WHAT THE EXERCISE ASKS:
In the listing below, find each line holding "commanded" and copy it.

DATA SEGMENT:
- - - - -
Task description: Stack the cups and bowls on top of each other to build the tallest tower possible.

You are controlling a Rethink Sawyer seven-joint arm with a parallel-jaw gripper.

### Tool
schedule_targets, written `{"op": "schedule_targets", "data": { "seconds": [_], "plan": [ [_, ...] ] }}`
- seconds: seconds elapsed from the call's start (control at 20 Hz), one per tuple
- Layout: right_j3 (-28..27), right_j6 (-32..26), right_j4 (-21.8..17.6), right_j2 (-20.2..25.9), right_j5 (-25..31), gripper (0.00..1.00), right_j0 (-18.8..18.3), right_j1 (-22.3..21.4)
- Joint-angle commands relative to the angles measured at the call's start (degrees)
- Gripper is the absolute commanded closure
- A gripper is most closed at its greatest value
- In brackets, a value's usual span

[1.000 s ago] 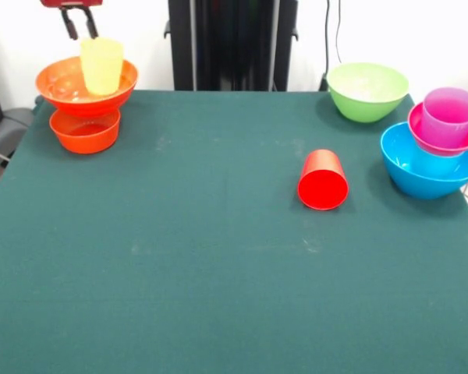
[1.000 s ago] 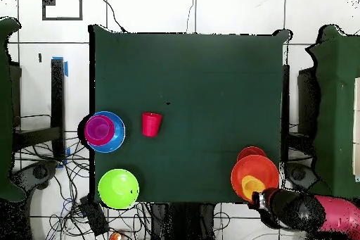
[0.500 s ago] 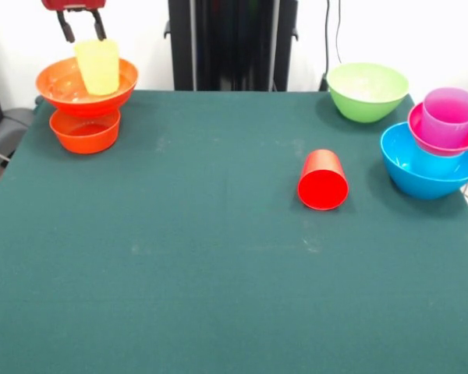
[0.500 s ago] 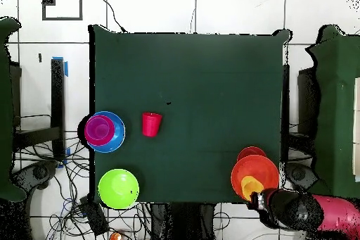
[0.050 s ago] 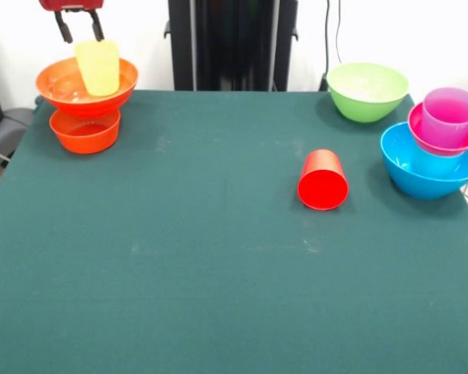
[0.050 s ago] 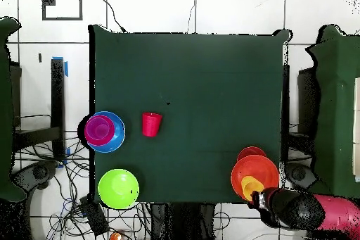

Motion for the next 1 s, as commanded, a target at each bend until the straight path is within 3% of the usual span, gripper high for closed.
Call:
{"op": "schedule_targets", "data": {
  "seconds": [0.05,0.25,0.45,0.8,1.0],
  "plan": [
    [-3.3,-10.0,-3.1,1.9,-0.7,0.00,2.6,1.7],
    [0.2,-12.6,5.2,5.4,4.4,0.00,1.1,-5.8],
    [2.1,-11.8,9.7,6.8,6.3,0.00,1.5,-9.7],
    [4.1,-5.8,12.6,5.9,5.2,0.00,5.0,-11.4],
    [5.1,-0.2,14.4,4.5,2.8,0.00,9.4,-11.8]
  ]
}}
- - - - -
RESULT OF THE EXERCISE:
- Gripper is the absolute commanded closure
Motion for the next 1 s, as commanded, a target at each bend until the straight path is within 3% of the usual span, gripper high for closed.

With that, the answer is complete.